# Challenge Set 9 Tree Poisson GLM

Topic: Poisson GLM 

Date: 02/14/2016

Name: Kenneth Myers

Worked with: NA

We are going to fit a model to count data. The first one we will use is about the total count of damage incidents to ships. You can get it here:

http://data.princeton.edu/wws509/datasets/ships.dta

We are stealing this dataset from STATA, so it's in STATA format. Pandas has a reader for that format to make your life easy:

    from pandas.io.stata import StataReader
    reader = StataReader('ships.dta')
    dataframe = reader.data()
    
Here are some details on this dataset:

The file has 34 rows corresponding to the observed combinations of type of ship, year of construction and period of operation. Each row has information on five variables as follows:

* ship type, coded 1-5 for A, B, C, D and E,

* year of construction (1=1960-64, 2=1965-70, 3=1970-74, 4=1975-79),

* period of operation (1=1960-74, 2=1975-79)

* months of service, ranging from 63 to 20,370, and

* damage incidents, ranging from 0 to 53.

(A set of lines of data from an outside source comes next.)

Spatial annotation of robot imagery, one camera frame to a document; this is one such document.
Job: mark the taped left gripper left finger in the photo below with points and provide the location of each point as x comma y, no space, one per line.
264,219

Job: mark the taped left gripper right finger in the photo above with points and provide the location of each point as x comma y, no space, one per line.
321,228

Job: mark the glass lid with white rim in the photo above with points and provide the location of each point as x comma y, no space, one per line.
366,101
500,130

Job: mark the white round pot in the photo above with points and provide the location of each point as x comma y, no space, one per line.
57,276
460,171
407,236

Note that there no ships of type E built in 1960-64, and that ships built in 1970-74 could not have operated in 1960-74. These combinations are omitted from the data file.

In [1]:
import pandas as pd
import numpy as np
from pandas.io.stata import StataReader
import statsmodels.api as sm
from sklearn.cross_validation import train_test_split
from sklearn.metrics import mean_absolute_error, mean_squared_error
from scipy.stats import chi2


## Challenge 1

Model the damage incident counts with a Poisson Regression.

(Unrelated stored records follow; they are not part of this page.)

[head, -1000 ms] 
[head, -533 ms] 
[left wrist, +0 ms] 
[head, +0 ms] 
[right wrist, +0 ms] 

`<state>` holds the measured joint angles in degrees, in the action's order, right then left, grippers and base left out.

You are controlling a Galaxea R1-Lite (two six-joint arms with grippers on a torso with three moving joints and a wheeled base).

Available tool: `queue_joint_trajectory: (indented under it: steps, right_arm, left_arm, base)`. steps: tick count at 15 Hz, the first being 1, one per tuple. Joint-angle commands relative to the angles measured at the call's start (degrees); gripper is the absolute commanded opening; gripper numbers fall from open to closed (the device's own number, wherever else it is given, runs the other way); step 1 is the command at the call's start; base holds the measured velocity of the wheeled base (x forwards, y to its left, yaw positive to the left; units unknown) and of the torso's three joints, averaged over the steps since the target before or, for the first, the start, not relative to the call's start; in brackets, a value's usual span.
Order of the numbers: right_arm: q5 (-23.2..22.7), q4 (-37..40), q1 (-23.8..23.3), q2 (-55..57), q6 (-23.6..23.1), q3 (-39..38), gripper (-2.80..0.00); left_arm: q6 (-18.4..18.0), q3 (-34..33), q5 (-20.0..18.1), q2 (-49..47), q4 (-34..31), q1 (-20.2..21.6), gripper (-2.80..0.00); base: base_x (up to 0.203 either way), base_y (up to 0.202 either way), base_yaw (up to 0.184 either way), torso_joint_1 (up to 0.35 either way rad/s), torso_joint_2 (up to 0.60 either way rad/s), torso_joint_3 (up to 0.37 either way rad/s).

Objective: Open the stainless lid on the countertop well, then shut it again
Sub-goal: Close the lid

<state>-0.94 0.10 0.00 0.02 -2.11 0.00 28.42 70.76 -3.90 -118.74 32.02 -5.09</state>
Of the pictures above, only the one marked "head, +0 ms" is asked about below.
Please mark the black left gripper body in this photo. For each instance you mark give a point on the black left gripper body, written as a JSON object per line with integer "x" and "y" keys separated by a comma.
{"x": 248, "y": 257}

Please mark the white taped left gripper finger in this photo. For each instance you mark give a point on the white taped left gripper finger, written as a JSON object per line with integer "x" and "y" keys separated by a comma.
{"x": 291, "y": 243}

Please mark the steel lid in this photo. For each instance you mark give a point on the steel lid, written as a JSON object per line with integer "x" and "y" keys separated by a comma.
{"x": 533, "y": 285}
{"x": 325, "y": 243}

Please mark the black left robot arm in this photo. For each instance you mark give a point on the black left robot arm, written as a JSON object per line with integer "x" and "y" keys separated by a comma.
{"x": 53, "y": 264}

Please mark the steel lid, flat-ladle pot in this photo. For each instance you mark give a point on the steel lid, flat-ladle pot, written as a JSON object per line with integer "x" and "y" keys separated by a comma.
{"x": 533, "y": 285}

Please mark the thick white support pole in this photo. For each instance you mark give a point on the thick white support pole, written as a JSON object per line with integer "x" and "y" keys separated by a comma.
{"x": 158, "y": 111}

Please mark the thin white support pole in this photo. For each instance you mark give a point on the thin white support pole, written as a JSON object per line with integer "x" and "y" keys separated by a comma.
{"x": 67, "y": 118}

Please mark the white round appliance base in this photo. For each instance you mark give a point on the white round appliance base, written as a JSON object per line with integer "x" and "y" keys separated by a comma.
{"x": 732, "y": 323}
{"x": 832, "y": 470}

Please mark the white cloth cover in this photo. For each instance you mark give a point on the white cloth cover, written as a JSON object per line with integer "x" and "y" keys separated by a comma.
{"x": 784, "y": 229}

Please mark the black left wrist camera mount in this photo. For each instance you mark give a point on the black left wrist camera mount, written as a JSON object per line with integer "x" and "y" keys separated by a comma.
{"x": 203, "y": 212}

>Hint: You can look at the previous ipython notebook with the logistic GLM example to see how you can do GLM with statsmodels

Remember that you will have to create dummy variables for categorical variables, and if you have time bins (like "1960-1964"), you have the option of either a) treating each bin as a category (and create dummies for each bin), or b) treat it as a continuous variable and take the mid-value (1962). Also remember to add a constant (to model the intercept).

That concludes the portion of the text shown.